(DATA EXCERPT):
------------------------------
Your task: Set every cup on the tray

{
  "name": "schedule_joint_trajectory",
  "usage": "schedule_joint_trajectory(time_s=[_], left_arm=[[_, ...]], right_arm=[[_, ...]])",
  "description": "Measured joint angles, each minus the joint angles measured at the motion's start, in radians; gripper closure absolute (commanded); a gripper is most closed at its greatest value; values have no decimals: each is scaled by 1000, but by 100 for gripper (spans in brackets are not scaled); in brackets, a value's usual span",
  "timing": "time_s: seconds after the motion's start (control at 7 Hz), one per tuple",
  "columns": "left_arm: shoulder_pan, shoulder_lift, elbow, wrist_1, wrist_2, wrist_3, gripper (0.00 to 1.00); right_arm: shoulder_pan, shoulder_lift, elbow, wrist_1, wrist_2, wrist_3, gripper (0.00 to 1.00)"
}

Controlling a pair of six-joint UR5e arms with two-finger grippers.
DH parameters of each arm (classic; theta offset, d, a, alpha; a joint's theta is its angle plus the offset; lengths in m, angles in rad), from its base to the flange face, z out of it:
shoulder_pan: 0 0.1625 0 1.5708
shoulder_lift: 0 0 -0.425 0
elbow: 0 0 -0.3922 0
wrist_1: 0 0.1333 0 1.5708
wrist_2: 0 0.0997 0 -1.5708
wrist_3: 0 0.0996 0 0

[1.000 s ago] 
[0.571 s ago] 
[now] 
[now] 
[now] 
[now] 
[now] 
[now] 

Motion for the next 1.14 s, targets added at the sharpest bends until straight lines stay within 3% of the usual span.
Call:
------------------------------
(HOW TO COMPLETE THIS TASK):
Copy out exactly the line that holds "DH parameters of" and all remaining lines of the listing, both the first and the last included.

(SOLUTION TO THIS PROBLEM):
DH parameters of each arm (classic; theta offset, d, a, alpha; a joint's theta is its angle plus the offset; lengths in m, angles in rad), from its base to the flange face, z out of it:
shoulder_pan: 0 0.1625 0 1.5708
shoulder_lift: 0 0 -0.425 0
elbow: 0 0 -0.3922 0
wrist_1: 0 0.1333 0 1.5708
wrist_2: 0 0.0997 0 -1.5708
wrist_3: 0 0.0996 0 0

[1.000 s ago] 
[0.571 s ago] 
[now] 
[now] 
[now] 
[now] 
[now] 
[now] 

Motion for the next 1.14 s, targets added at the sharpest bends until straight lines stay within 3% of the usual span.
Call:

The requested output has been fully supplied.